*** Opening Task data ***

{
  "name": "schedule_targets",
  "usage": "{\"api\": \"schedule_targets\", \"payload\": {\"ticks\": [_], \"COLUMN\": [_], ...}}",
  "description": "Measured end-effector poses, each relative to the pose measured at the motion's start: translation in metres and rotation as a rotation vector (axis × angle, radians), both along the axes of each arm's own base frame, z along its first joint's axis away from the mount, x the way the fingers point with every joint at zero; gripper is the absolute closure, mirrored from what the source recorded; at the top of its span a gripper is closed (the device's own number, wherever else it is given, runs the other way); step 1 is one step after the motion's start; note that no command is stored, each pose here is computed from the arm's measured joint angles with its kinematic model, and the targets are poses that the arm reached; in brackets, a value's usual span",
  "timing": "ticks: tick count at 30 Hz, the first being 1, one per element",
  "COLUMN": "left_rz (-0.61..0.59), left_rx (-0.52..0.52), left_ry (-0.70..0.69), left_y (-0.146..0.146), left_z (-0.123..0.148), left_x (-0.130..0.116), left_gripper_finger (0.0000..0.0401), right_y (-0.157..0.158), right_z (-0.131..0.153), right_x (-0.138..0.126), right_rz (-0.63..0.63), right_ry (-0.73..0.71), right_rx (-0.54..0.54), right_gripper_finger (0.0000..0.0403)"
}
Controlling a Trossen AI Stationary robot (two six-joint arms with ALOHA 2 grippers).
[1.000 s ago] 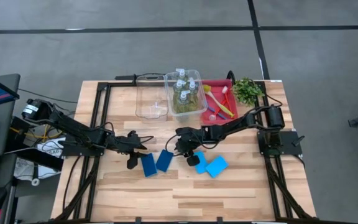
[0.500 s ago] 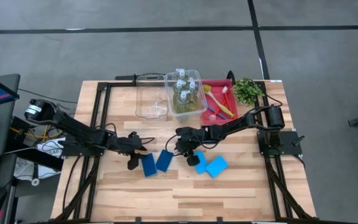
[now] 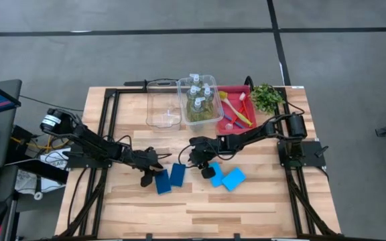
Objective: Pick & Place Kitchen Sink Supplies
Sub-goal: Put the blue sponge into the left transparent bin
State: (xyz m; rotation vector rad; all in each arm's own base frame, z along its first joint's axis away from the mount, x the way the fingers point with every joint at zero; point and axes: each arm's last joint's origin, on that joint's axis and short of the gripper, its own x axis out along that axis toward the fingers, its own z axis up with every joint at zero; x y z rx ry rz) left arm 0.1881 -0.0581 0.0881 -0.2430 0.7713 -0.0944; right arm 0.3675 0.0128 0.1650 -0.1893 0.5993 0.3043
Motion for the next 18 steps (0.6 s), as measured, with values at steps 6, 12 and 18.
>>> {"api": "schedule_targets", "payload": {"ticks": [6, 12, 18], "left_rz": [-0.062, -0.144, -0.186], "left_rx": [0.043, 0.125, 0.157], "left_ry": [-0.010, -0.037, -0.104], "left_y": [-0.0003, -0.0001, -0.0013], "left_z": [0.0008, 0.0008, 0.0044], "left_x": [-0.0006, -0.0008, 0.0022], "left_gripper_finger": [0.0293, 0.0382, 0.0390], "right_y": [-0.0001, 0.0000, 0.0000], "right_z": [0.0000, 0.0000, 0.0000], "right_x": [0.0000, 0.0000, 0.0000], "right_rz": [0.000, 0.000, 0.000], "right_ry": [0.000, 0.000, 0.000], "right_rx": [0.000, 0.000, 0.000], "right_gripper_finger": [0.0280, 0.0280, 0.0280]}}
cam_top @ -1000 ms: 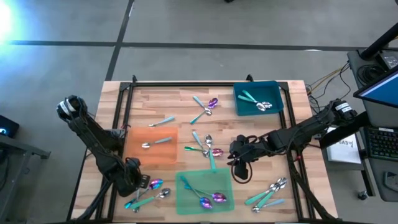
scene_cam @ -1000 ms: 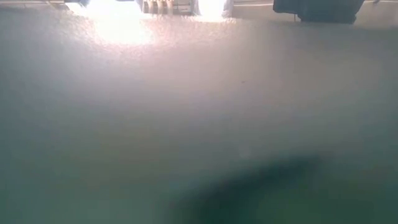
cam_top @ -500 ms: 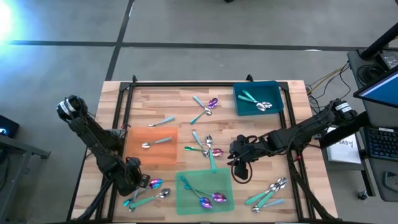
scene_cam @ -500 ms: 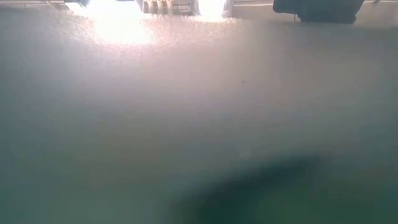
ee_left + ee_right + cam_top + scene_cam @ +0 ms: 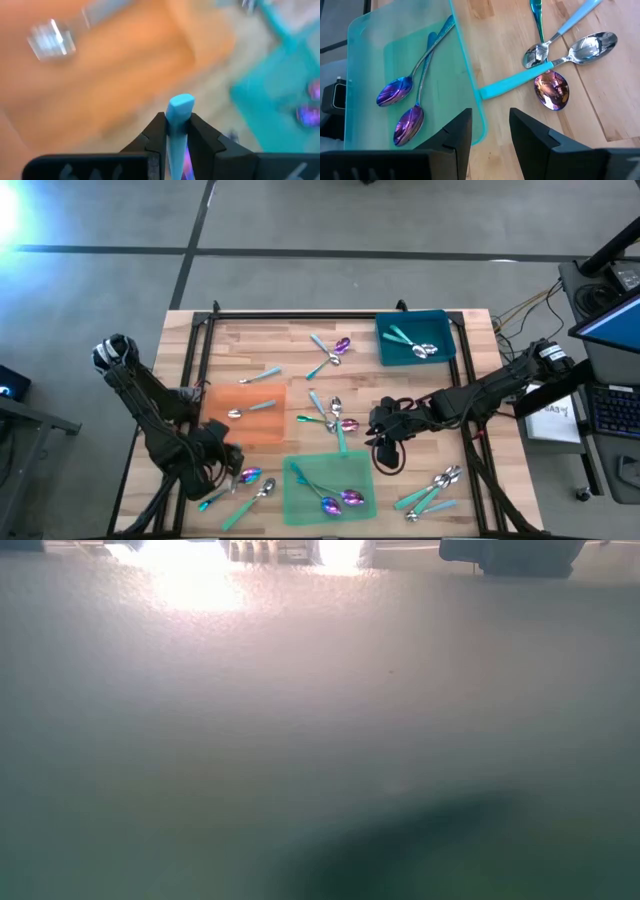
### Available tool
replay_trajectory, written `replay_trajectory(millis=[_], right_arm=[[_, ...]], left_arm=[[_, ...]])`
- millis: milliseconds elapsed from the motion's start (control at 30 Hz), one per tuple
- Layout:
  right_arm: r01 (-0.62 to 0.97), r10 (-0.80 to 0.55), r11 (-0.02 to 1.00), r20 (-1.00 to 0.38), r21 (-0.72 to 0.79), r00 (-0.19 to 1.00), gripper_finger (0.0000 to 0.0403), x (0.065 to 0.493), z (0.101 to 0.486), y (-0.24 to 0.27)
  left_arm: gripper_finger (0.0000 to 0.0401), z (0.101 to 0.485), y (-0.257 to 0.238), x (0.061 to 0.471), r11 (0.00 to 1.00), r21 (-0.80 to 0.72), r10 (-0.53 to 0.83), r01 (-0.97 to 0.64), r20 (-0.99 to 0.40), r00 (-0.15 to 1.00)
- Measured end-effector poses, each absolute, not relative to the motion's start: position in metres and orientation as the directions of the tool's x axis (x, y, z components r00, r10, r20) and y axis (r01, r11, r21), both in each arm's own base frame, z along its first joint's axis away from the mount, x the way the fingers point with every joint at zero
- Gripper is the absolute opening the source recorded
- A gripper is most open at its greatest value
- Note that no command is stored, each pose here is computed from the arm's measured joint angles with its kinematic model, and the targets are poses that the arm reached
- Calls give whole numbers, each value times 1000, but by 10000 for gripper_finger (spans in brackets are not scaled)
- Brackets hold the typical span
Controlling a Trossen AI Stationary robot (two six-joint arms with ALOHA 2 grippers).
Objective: Sort silverware by color (type)
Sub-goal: Put the bottom left blue spoon into the orange bin
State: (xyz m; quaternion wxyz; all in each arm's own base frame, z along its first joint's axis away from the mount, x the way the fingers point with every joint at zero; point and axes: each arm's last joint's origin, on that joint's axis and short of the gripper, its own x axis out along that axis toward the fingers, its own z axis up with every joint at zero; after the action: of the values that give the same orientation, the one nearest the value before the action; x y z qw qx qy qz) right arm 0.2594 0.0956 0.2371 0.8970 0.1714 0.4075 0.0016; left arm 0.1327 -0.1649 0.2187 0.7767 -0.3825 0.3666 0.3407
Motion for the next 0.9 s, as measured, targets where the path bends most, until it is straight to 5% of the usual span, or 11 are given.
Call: replay_trajectory(millis=[267,567,900], right_arm=[[131,144,943,-727,307,671,121,260,237,96],[121,135,943,-687,310,714,121,264,241,96],[182,87,937,-704,297,704,121,268,241,81]], left_arm=[[34,266,-145,135,565,-133,612,-814,-593,522],[36,257,-123,157,502,-35,719,-864,-539,439],[160,244,-99,169,384,0,791,-923,-517,328]])
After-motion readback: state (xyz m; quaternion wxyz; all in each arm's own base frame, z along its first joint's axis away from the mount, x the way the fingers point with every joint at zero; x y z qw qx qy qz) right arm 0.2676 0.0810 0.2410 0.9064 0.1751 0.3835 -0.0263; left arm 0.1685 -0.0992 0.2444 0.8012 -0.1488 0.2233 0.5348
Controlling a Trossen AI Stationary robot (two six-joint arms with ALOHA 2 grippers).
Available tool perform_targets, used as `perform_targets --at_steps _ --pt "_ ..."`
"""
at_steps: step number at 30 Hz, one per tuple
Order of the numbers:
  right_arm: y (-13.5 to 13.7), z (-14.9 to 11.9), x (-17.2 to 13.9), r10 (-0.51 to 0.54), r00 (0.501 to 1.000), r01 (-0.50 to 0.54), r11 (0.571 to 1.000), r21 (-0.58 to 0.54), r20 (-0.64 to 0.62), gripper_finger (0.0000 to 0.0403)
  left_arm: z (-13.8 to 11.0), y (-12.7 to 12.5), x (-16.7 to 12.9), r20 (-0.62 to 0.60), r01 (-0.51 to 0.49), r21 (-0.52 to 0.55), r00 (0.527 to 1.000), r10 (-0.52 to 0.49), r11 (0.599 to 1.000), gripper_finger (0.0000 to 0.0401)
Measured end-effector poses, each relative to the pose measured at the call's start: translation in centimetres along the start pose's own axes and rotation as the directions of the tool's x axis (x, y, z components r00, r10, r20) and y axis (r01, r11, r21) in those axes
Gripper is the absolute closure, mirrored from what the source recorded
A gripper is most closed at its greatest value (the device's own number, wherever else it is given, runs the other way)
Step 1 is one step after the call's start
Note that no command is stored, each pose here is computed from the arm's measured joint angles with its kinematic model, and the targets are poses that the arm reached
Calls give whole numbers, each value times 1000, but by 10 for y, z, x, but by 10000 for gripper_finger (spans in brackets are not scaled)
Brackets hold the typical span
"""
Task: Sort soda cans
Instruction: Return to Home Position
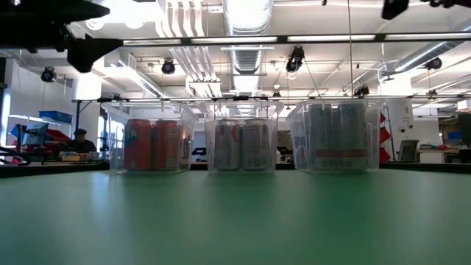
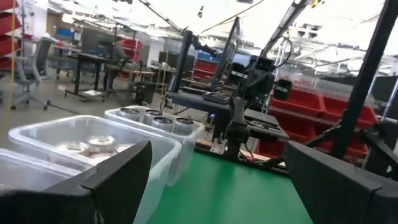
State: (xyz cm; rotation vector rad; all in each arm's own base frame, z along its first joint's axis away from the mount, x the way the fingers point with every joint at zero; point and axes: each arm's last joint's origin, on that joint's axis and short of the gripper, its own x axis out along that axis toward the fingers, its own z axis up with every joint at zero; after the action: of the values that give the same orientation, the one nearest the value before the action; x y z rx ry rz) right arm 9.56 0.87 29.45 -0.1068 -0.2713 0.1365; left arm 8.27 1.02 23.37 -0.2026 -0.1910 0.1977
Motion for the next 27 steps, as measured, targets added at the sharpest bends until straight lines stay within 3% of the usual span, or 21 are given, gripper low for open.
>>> perform_targets --at_steps 5,8,12,18,23,24,27 --pt "4 -21 -22 -7 999 2 996 92 54 390 -24 -4 -3 -7 10 -15 1000 -10 1000 53" --pt "7 -47 -28 -7 999 1 993 119 50 390 -41 -8 -2 -46 61 -15 997 -61 998 53" --pt "10 -76 -30 -23 990 2 989 146 139 390 -56 -12 -2 -32 129 -6 991 -129 992 53" --pt "11 -88 -28 -33 995 12 976 217 96 390 -52 -22 -6 -39 352 98 936 -350 931 53" --pt "11 -95 -28 -47 999 40 971 235 22 390 -61 -18 -5 -101 275 87 959 -266 957 53" --pt "11 -96 -28 -47 999 43 970 239 13 390 -60 -19 -5 -97 316 95 947 -308 944 53" --pt "11 -96 -28 -67 998 62 969 241 13 390 -55 -24 -7 -65 503 137 864 -499 854 53"
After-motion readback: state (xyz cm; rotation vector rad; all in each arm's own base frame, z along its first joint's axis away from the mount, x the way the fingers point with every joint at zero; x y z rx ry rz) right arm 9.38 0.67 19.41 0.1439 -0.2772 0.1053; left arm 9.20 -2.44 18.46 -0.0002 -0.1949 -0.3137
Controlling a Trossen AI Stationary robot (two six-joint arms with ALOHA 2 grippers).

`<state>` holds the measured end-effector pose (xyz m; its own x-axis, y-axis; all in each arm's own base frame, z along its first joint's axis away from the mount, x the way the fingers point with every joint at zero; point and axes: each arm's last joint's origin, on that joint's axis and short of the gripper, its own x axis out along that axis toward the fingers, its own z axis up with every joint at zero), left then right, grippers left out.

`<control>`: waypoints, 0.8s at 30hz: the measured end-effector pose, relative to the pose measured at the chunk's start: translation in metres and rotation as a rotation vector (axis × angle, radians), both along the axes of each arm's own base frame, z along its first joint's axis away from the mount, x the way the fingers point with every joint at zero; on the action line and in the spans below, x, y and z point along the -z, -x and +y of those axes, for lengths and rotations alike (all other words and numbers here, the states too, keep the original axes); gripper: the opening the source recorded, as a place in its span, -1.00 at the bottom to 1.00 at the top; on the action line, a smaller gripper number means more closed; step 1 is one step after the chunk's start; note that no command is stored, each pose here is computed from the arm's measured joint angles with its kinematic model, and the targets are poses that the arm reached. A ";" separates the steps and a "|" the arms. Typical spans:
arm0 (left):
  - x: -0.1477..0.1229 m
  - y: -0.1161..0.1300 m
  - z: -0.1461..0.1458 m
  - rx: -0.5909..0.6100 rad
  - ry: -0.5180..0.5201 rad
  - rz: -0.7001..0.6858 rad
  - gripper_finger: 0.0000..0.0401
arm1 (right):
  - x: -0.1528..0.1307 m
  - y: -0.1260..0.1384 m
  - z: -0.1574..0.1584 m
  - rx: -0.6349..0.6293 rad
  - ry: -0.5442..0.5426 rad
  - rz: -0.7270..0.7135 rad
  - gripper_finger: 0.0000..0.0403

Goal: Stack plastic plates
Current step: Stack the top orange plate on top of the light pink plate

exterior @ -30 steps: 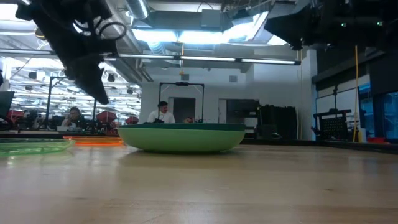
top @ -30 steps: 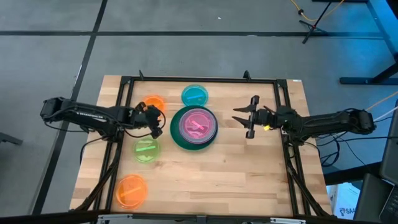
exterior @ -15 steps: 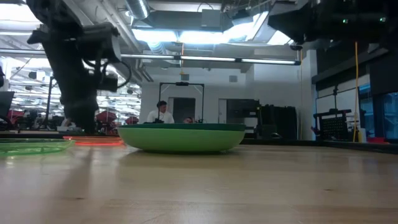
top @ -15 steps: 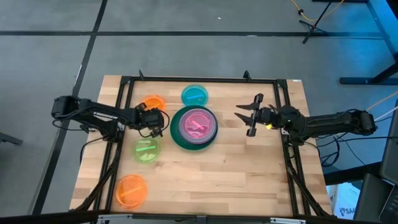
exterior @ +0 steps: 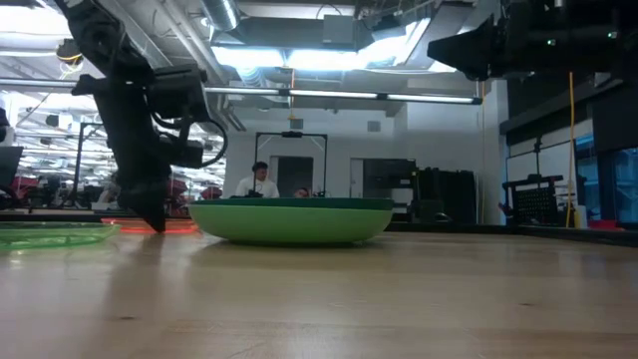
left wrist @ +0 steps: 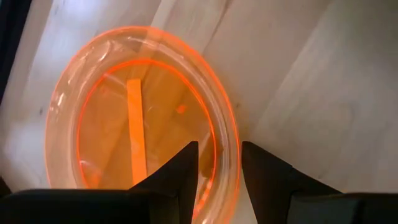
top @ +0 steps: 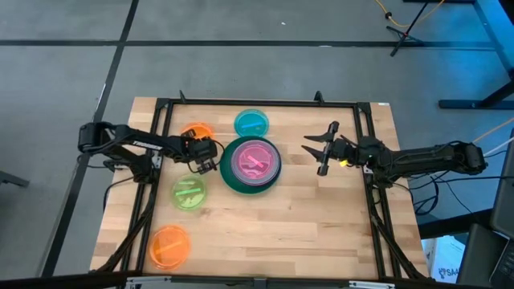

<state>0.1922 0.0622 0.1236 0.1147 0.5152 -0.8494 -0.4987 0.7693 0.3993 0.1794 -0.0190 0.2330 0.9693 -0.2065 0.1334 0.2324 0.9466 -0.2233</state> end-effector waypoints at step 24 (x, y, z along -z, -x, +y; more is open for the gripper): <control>-0.023 -0.016 -0.008 0.028 -0.035 -0.049 -0.99 | -0.005 0.001 0.000 0.033 0.201 -0.013 -0.28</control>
<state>0.2079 0.0542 0.1466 0.1699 0.5402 -0.8242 -0.4970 0.7692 0.4017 0.1785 -0.0189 0.2382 0.9605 -0.2060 0.1872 0.2665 0.8750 -0.4042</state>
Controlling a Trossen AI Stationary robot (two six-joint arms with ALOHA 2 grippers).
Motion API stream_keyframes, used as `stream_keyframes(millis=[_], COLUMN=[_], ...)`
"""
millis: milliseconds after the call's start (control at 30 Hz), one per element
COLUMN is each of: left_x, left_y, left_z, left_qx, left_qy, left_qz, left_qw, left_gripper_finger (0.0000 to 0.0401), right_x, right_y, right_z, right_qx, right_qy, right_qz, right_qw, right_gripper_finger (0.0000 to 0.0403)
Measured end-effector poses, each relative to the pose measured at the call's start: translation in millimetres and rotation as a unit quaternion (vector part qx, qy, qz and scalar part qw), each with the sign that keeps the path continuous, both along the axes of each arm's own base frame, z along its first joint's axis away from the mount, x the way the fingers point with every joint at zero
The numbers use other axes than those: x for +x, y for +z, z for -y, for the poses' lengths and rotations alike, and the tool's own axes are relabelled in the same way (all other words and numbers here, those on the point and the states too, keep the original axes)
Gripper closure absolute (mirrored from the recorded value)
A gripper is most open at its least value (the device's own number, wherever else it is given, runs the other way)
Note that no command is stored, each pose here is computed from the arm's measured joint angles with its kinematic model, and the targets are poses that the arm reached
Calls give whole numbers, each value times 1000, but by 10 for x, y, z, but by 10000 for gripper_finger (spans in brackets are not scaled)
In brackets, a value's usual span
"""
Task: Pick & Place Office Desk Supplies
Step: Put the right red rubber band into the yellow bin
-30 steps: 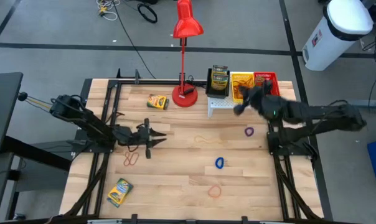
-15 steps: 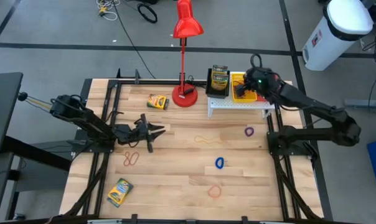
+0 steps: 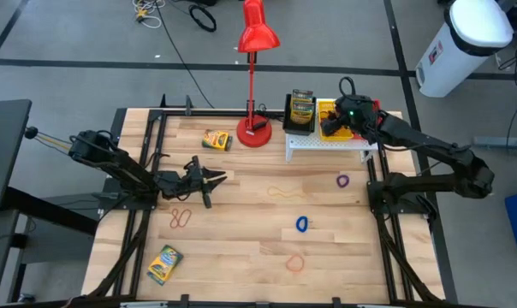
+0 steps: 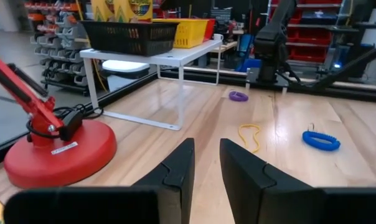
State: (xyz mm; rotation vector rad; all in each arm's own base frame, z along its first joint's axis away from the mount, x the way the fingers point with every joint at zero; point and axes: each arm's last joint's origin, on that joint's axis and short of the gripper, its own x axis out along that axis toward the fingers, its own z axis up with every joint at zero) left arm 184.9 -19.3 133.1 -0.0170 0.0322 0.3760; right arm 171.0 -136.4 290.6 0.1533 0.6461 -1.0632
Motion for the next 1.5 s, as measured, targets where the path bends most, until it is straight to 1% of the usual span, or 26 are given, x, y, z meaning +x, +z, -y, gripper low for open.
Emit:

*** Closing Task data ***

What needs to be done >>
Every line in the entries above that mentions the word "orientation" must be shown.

Output of the exercise >>
- Measured end-effector poses, each absolute, not relative to the motion's start: position in metres and orientation as the directions of the tool's x axis (x, y, z components r00, r10, r20) and y axis (r01, r11, r21), both in each arm's own base frame, z along its first joint's axis away from the mount, x the way the fingers point with every joint at zero
State: (xyz m; quaternion wxyz; all in each arm's own base frame, z along its first joint's axis away from the mount, x the way the fingers point with every joint at zero; point and axes: each arm's last joint's origin, on that joint's axis and short of the gripper, its own x axis out along that axis toward the fingers, its own z axis up with every joint at zero; after the action: of the values that give the same orientation, the one nearest the value before the action; x y z qw qx qy qz) right arm 0.2594 0.0956 0.2371 0.8970 0.1714 0.4075 0.0016; left arm 0.1327 -0.1649 0.2187 0.7767 -0.3825 0.3666 0.3407
State: (xyz cm; rotation vector rad; all in each arm's own base frame, z along its first joint's axis away from the mount, x the way the fingers point with every joint at zero; point and axes: each arm's last joint's origin, on that joint's axis and short of the gripper, its own x axis out along that axis toward the fingers, its own z axis up with every joint at zero; after the action: of the values that give the same orientation, the one nearest the value before the action; x y z rx ry rz) right arm 9.56 0.87 29.45 -0.1068 -0.2713 0.1365; left arm 8.27 1.02 23.37 -0.2026 -0.1910 0.1977

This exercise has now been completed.